Pada Agustus 2023, Kementerian Pertahanan RI dan Boeing sudah menandatangani Memorandum of Understanding (MoU) untuk akuisisi 24 unit F-15EX. Namun, sampai saat ini kontrak pembelian final belum ditandatangani, menimbulkan spekulasi bahwa ada faktor politik dan komitmen lain yang menahan proses. Dalam wawancara dengan Janes, media pertahanan terkemuka, Clara Logsdon, pejabat senior Boeing, menyatakan keyakinan bahwa kesepakatan F-15EX akan terwujud dan bahwa minat Indonesia terhadap F-15EX sangat jelas.
Di balik ketertarikan pada F-15EX, Indonesia juga masih terikat proyek besar dengan Korea Selatan, yaitu KF-21 Boramae. Proyek ini sejak awal diposisikan bukan hanya soal membeli jet tempur, melainkan juga transfer teknologi. Dalam kesepakatan awal, Indonesia menyanggupi menanggung 20 persen biaya proyek KF-21 yang totalnya mencapai sekitar Rp100 triliun. Keputusan Indonesia dalam mengelola program jet tempurnya dipandang unik oleh analis militer luar negeri, mencerminkan upaya menjaga hubungan geopolitik yang rumit.

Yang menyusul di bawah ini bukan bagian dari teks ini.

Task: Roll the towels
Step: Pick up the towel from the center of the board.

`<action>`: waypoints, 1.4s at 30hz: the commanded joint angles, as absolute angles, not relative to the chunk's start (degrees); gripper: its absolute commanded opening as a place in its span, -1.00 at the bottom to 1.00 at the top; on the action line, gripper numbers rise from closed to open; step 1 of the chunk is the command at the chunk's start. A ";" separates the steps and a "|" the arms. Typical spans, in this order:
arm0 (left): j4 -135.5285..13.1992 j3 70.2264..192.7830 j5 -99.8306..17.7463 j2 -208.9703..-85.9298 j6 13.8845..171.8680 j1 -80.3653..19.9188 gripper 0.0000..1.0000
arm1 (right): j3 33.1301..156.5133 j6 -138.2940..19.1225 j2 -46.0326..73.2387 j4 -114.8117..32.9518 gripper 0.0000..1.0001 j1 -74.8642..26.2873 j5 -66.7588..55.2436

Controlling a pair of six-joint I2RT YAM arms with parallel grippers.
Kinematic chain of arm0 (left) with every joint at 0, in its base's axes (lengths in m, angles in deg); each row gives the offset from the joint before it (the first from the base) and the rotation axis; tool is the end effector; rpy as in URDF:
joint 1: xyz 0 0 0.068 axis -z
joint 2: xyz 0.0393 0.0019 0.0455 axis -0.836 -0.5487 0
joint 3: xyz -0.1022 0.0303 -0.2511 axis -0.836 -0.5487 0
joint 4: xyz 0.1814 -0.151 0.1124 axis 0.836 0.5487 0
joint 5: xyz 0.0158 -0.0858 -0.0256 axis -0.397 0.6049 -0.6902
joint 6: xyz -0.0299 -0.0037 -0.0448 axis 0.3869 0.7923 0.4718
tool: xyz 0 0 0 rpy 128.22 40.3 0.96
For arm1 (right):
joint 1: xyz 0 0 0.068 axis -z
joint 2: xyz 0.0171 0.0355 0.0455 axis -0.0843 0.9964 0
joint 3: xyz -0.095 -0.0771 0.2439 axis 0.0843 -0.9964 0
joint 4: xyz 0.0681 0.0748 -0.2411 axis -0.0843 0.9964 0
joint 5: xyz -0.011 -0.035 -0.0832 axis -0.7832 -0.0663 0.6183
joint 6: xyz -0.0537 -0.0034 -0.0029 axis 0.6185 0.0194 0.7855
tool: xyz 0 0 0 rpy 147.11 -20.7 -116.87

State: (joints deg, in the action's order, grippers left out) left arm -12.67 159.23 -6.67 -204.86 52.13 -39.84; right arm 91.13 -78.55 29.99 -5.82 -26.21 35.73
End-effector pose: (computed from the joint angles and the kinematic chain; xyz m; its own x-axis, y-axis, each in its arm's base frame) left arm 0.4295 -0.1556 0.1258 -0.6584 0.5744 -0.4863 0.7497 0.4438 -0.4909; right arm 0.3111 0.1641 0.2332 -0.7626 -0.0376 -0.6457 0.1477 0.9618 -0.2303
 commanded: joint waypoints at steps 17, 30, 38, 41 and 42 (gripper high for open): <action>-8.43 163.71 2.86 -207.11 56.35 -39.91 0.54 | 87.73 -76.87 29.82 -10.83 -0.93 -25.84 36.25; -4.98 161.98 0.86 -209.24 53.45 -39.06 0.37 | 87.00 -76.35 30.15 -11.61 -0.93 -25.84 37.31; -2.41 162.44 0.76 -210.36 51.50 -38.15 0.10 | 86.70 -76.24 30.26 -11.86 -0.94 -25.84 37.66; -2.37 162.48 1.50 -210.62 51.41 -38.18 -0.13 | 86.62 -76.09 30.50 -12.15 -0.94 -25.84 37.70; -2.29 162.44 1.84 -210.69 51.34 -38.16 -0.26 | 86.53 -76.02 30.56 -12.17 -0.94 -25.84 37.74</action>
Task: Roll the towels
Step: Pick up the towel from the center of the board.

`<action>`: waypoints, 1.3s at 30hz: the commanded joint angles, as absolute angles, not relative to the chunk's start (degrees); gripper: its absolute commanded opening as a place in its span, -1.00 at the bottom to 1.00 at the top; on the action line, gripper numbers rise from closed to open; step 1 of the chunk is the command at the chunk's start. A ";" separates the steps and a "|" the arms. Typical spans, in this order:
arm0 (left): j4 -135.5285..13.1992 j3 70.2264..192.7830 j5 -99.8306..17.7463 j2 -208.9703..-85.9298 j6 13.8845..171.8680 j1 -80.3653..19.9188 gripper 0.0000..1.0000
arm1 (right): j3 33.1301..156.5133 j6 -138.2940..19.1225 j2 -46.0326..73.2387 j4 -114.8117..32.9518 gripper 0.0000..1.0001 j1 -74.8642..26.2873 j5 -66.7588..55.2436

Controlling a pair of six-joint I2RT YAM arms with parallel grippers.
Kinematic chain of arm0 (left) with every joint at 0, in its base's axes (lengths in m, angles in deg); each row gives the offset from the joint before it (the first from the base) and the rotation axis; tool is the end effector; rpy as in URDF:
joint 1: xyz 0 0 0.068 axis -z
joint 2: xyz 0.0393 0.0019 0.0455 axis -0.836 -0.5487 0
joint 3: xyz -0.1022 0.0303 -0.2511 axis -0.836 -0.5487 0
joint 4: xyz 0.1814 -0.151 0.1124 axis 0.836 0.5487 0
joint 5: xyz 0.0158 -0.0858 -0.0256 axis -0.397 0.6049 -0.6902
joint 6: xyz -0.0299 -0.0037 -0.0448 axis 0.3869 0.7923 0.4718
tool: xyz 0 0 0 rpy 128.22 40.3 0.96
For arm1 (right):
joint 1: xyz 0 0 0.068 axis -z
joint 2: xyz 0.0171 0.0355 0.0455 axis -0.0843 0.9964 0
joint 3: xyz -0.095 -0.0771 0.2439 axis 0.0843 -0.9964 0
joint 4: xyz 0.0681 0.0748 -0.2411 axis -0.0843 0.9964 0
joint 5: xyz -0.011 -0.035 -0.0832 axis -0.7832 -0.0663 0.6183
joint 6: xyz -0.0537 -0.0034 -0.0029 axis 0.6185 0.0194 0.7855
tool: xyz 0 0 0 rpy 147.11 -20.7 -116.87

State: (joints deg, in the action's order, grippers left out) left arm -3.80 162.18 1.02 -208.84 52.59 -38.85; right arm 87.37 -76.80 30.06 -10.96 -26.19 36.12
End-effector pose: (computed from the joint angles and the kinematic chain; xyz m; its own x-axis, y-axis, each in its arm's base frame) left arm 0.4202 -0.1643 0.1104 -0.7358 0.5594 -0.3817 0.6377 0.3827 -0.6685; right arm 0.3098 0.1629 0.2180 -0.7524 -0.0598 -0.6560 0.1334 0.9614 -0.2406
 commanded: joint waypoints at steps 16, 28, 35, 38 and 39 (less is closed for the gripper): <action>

Masa depan Angkatan Udara Republik Indonesia ditentukan oleh pilihan sulit antara jalan pragmatis atau idealis. Jika memilih F-15EX, Indonesia akan langsung mendapat superioritas udara dengan teknologi teruji. Namun, bila tetap pada KF-21, Indonesia akan memiliki kesempatan membangun kemandirian industri meski dengan konsekuensi panjang. Keputusan ini tidak hanya berkaitan dengan aspek teknis militer, tetapi juga geopolitik, dengan pembelian F-15EX dapat mempererat hubungan dengan AS, sementara tetap berkomitmen pada KF-21 menjaga kedekatan dengan Korea Selatan.